# K-Means Clustering: Using Original Feature Space

This notebook demonstrates K-Means clustering **without standardizing** the features. We'll use the original data values to find and visualize clusters.

## Step 1: Import Libraries

In [None]:
import pandas as pd
import numpy as np
import matplotlib.pyplot as plt
from sklearn.cluster import KMeans

%matplotlib inline

## Step 2: Load and Preview the Data

In [None]:
df = pd.read_csv("data.csv")
df.head()

## Step 3: Visualize the Raw Data

In [None]:
plt.scatter(df.V1, df.V2, alpha=0.3, s=15)
plt.xlabel("V1")
plt.ylabel("V2")
plt.title("Initial Data Scatter Plot")
plt.show()

## Step 4: Determine Optimal Number of Clusters (K) using Elbow Method

In [None]:
wcss = []
K_range = range(1, 11)

for k in K_range:
    kmeans = KMeans(n_clusters=k, random_state=15)
    kmeans.fit(df[['V1', 'V2']])
    wcss.append(kmeans.inertia_)

plt.plot(K_range, wcss, 'bo-')
plt.xlabel('Number of Clusters (K)')
plt.ylabel('Within-Cluster Sum of Squares (WCSS)')
plt.title('Elbow Method For Optimal K')
plt.show()

## Step 5: Apply KMeans with Optimal K

In [None]:
# Replace this with the chosen K based on the elbow plot
optimal_k = 3
kmeans = KMeans(n_clusters=optimal_k, random_state=15)
df['Cluster'] = kmeans.fit_predict(df[['V1', 'V2']])

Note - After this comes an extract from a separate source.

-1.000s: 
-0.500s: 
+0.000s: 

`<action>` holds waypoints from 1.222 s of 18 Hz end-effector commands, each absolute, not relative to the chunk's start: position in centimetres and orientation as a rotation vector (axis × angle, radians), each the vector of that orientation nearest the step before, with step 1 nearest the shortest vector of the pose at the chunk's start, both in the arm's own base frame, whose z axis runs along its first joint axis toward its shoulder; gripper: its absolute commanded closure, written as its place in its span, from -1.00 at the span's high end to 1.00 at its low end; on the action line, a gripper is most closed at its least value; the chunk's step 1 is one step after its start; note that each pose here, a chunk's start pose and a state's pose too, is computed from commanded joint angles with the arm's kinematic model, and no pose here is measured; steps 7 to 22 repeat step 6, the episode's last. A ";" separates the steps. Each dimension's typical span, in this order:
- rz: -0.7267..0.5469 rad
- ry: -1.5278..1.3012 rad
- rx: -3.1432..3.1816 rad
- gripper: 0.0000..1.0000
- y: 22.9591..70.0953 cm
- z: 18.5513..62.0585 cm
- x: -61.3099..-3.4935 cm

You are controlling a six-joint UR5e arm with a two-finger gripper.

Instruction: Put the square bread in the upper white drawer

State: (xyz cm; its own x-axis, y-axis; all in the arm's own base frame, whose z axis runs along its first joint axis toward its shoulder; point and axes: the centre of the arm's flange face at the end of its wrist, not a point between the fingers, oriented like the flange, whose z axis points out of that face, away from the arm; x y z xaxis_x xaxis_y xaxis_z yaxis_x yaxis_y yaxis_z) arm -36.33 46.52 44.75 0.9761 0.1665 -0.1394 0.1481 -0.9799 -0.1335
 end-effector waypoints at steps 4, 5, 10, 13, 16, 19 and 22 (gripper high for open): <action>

## Step 6: Visualize Clustered Data (in Original Space)

In [None]:
plt.scatter(df.V1, df.V2, c=df.Cluster, cmap='viridis', alpha=0.5)
plt.scatter(kmeans.cluster_centers_[:, 0], kmeans.cluster_centers_[:, 1], 
            s=200, c='red', marker='X', label='Centroids')
plt.xlabel('V1')
plt.ylabel('V2')
plt.title(f'KMeans Clustering with K={optimal_k} (Original Feature Space)')
plt.legend()
plt.show()

## Conclusion
- This analysis was performed in the **original data space** without standardizing features.
- Visual inspection of the elbow plot helped identify the best number of clusters.
- KMeans then grouped the data accordingly, and we visualized both points and cluster centers.